__Exercise prompt__: Print the data that follows, exactly and completely.

__Provided data__:

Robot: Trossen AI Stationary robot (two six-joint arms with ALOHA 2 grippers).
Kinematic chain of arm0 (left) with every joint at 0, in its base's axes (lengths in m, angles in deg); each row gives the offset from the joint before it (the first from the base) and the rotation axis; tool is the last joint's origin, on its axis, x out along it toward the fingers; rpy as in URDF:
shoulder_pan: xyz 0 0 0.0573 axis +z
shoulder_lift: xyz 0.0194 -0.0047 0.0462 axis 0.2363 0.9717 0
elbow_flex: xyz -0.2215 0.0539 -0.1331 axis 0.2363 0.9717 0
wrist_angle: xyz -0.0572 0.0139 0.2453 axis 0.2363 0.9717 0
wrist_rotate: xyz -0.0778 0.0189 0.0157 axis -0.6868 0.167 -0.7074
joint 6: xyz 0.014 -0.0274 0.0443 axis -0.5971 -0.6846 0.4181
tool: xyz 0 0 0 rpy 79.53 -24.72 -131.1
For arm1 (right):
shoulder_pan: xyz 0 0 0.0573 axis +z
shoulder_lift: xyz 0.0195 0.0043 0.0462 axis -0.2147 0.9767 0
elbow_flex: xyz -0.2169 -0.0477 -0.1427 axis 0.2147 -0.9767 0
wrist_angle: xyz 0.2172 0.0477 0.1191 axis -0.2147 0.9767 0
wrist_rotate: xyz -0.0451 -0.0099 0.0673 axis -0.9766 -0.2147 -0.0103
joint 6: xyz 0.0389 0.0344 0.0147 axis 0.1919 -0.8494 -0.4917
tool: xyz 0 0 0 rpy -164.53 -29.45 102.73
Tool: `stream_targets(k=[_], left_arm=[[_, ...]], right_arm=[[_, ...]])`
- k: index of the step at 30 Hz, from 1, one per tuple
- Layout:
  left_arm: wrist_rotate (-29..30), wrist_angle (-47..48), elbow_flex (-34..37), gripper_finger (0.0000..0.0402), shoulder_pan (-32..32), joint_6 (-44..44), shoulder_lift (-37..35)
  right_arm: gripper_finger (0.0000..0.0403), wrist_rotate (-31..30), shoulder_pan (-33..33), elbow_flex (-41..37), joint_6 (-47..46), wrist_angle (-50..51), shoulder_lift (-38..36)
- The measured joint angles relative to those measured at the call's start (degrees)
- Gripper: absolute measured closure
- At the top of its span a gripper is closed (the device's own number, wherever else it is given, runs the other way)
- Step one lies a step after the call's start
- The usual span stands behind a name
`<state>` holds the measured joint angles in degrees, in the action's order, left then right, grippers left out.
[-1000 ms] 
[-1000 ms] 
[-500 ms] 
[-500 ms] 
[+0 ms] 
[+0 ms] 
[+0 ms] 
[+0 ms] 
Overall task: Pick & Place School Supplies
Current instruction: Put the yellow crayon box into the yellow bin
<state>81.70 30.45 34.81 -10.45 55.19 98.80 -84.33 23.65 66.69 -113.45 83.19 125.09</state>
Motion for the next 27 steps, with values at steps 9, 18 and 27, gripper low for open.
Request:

__Result for this exercise__:
Robot: Trossen AI Stationary robot (two six-joint arms with ALOHA 2 grippers).
Kinematic chain of arm0 (left) with every joint at 0, in its base's axes (lengths in m, angles in deg); each row gives the offset from the joint before it (the first from the base) and the rotation axis; tool is the last joint's origin, on its axis, x out along it toward the fingers; rpy as in URDF:
shoulder_pan: xyz 0 0 0.0573 axis +z
shoulder_lift: xyz 0.0194 -0.0047 0.0462 axis 0.2363 0.9717 0
elbow_flex: xyz -0.2215 0.0539 -0.1331 axis 0.2363 0.9717 0
wrist_angle: xyz -0.0572 0.0139 0.2453 axis 0.2363 0.9717 0
wrist_rotate: xyz -0.0778 0.0189 0.0157 axis -0.6868 0.167 -0.7074
joint 6: xyz 0.014 -0.0274 0.0443 axis -0.5971 -0.6846 0.4181
tool: xyz 0 0 0 rpy 79.53 -24.72 -131.1
For arm1 (right):
shoulder_pan: xyz 0 0 0.0573 axis +z
shoulder_lift: xyz 0.0195 0.0043 0.0462 axis -0.2147 0.9767 0
elbow_flex: xyz -0.2169 -0.0477 -0.1427 axis 0.2147 -0.9767 0
wrist_angle: xyz 0.2172 0.0477 0.1191 axis -0.2147 0.9767 0
wrist_rotate: xyz -0.0451 -0.0099 0.0673 axis -0.9766 -0.2147 -0.0103
joint 6: xyz 0.0389 0.0344 0.0147 axis 0.1919 -0.8494 -0.4917
tool: xyz 0 0 0 rpy -164.53 -29.45 102.73
Tool: `stream_targets(k=[_], left_arm=[[_, ...]], right_arm=[[_, ...]])`
- k: index of the step at 30 Hz, from 1, one per tuple
- Layout:
  left_arm: wrist_rotate (-29..30), wrist_angle (-47..48), elbow_flex (-34..37), gripper_finger (0.0000..0.0402), shoulder_pan (-32..32), joint_6 (-44..44), shoulder_lift (-37..35)
  right_arm: gripper_finger (0.0000..0.0403), wrist_rotate (-31..30), shoulder_pan (-33..33), elbow_flex (-41..37), joint_6 (-47..46), wrist_angle (-50..51), shoulder_lift (-38..36)
- The measured joint angles relative to those measured at the call's start (degrees)
- Gripper: absolute measured closure
- At the top of its span a gripper is closed (the device's own number, wherever else it is given, runs the other way)
- Step one lies a step after the call's start
- The usual span stands behind a name
`<state>` holds the measured joint angles in degrees, in the action's order, left then right, grippers left out.
[-1000 ms] 
[-1000 ms] 
[-500 ms] 
[-500 ms] 
[+0 ms] 
[+0 ms] 
[+0 ms] 
[+0 ms] 
Overall task: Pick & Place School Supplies
Current instruction: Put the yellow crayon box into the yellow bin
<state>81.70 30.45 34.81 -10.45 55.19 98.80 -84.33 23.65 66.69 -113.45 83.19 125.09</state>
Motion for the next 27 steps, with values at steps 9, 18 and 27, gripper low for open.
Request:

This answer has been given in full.